Об Александро-Невском соборе и событиях, с ним связанных {547}
В Саратове как сравнительно молодом городе церквей было мало {548} . Мы к службам чаще ходили в домовые церкви учебных заведений: то в духовную семинарию, то в реальное училище, то в церковь первой классической гимназии. Но я бывал и в соборе.
Саратовский кафедральный собор {549} стоял около городского парка «Липки» в самом центре города и представлял собой оригинальное здание совершенно необычной для православного храма архитектуры. Громадный куб со всех четырёх сторон был окружён дорическими колоннами, на них опирались четыре фронтона. Над кубом – крыша в виде полусферы, над которой возвышался крест [45] . Кроме главного храма, был придел в полуподвальном этаже. Поздняя обедня всегда служилась в верхнем храме. Служба была хорошо обставлена. Пел хороший хор. Часто бывало архиерейское служение.
547
У автора – «Городской собор».
548
В первые десятилетия XX века в Саратове имелось 40 храмов – 1 кафедральный собор, 22 приходские церкви и 17 храмов при учебных заведениях и приютах.

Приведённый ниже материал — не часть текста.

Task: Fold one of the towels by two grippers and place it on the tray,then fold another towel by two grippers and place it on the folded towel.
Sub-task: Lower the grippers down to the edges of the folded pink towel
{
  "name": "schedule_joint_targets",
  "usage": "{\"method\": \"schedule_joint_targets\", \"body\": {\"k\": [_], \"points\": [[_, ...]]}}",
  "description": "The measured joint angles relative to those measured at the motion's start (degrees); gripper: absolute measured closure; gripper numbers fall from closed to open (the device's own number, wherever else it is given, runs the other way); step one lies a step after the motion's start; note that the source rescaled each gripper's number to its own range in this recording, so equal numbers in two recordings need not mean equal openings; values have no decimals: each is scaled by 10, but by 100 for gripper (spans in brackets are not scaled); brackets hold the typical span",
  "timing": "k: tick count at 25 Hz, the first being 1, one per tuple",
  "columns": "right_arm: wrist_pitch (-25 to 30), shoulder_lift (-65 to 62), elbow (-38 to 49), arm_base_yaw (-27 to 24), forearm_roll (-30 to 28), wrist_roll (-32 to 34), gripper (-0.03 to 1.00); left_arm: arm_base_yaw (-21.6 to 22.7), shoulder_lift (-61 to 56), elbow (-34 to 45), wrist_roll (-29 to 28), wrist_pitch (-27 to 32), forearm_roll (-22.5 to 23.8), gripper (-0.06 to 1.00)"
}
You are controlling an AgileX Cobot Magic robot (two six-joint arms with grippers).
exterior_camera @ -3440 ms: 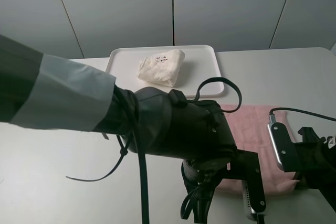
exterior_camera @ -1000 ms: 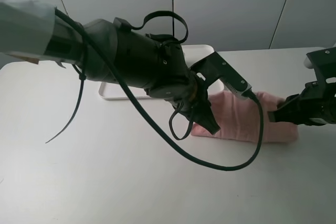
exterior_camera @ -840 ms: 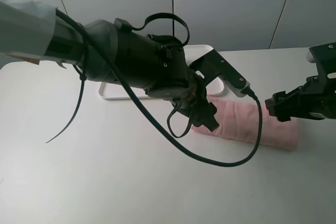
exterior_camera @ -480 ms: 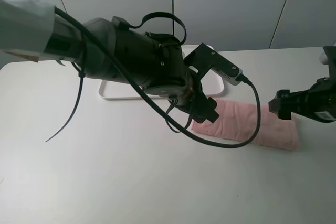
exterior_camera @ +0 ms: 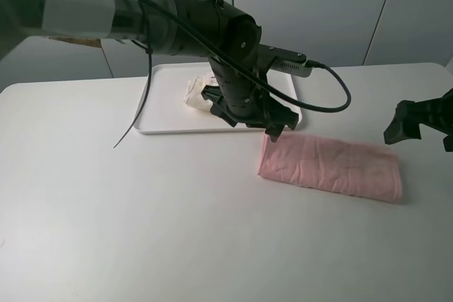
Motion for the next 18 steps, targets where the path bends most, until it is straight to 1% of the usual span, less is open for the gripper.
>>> {"method": "schedule_joint_targets", "body": {"k": [3, 6, 10, 12, 18], "points": [[18, 21, -11, 0, -29, 38, -1, 6, 43, -57, 4, 52, -5, -4], [22, 29, -13, 0, -31, 47, -1, 7, 66, -89, 6, 82, -12, -4], [18, 31, -13, 0, -29, 50, -1, 7, 76, -94, 1, 80, -37, -4], [17, 31, -13, 0, -29, 50, -1, 7, 76, -94, -2, 75, -42, -4], [16, 32, -13, 0, -27, 52, -1, 7, 79, -94, -48, 65, -11, -4]]}}
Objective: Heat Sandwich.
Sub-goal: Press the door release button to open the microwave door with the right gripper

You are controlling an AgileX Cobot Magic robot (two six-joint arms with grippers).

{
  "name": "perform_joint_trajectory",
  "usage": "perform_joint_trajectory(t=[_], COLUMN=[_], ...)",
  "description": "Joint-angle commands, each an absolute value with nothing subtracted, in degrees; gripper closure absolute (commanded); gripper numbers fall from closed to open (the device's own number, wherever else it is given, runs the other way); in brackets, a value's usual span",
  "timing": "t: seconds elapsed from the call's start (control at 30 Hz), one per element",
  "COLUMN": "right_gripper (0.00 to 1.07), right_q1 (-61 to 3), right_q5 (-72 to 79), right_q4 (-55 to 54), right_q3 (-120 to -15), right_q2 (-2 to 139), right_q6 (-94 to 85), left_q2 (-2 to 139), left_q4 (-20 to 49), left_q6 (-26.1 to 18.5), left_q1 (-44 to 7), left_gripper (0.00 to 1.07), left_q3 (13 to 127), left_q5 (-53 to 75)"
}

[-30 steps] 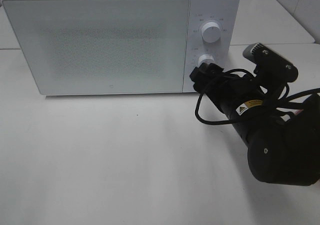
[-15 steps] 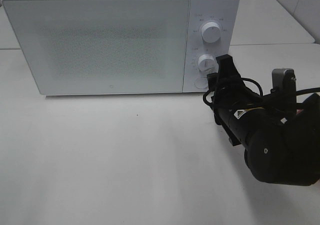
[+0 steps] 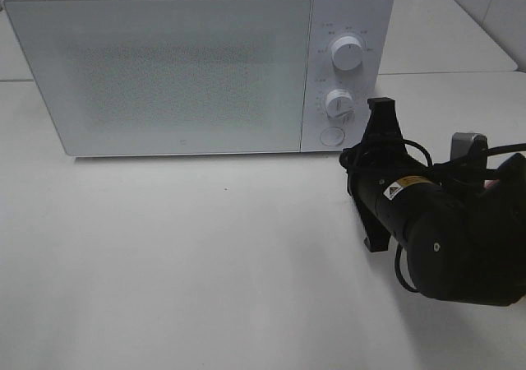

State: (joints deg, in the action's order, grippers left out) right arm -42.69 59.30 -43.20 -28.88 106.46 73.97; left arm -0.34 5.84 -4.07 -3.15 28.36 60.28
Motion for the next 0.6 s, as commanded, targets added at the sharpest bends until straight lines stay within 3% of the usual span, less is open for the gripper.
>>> perform_joint_trajectory(t=[0.03, 0.6], right_gripper=[1.07, 1.06], right_q1=[-42.63, -36.61], right_q5=[57.58, 55.98], right_q4=[-42.97, -35.41], right_q3=[-29.34, -36.27], right_q2=[106.46, 114.08], right_q6=[74.83, 79.93], left_q2=[-1.72, -1.72], left_q4=[6.13, 6.13], left_q6=[-3.95, -3.95], left_q1=[-3.27, -3.27], left_gripper=[0.03, 0.03], left_q3=[28.25, 28.25], left_q5=[59.42, 59.42])
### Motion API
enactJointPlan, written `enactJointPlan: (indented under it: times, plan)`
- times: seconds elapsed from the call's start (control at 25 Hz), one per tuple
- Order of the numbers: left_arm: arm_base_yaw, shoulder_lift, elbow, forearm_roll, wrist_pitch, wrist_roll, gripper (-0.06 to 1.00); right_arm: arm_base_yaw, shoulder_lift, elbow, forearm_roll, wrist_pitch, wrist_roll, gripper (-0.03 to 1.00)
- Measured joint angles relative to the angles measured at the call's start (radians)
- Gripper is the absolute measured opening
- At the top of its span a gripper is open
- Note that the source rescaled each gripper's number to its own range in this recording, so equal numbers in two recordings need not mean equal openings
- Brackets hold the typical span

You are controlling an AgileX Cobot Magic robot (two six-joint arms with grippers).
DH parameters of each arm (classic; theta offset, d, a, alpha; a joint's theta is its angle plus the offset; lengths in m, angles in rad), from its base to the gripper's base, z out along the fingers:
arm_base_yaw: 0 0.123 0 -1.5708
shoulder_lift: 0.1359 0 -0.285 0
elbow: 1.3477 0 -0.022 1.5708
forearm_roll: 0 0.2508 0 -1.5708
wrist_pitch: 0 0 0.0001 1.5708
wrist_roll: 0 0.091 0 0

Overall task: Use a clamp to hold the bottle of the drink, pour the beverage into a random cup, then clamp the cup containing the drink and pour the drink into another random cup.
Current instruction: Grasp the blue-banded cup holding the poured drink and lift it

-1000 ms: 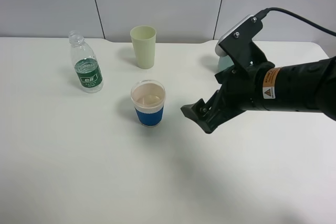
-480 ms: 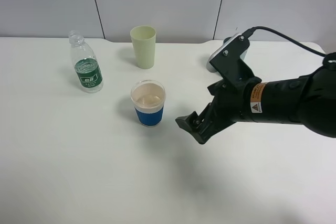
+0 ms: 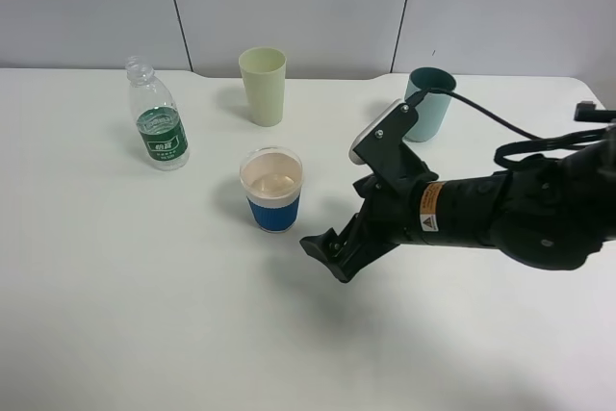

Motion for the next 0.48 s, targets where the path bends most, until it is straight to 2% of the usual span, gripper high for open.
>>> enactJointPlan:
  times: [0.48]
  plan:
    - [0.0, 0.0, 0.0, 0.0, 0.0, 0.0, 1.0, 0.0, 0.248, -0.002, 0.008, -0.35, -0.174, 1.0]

После издания декрета ВЦИК от 23 января 1918 года об отделении церкви от государства и школы от церкви в Саратове, как и в целом по стране, началась постепенная ликвидация деятельности религиозных учреждений. К 1990-м годам в почти миллионном Саратове действовали всего 2 церкви (см.: ЭСК. Саратов, 2002. С. 661).
549
См. коммент. 294.
45
Между прочим, крест в начале революции свалился – случайное совпадение производило неприятное впечатление. – Прим. В. Д. Зёрнова.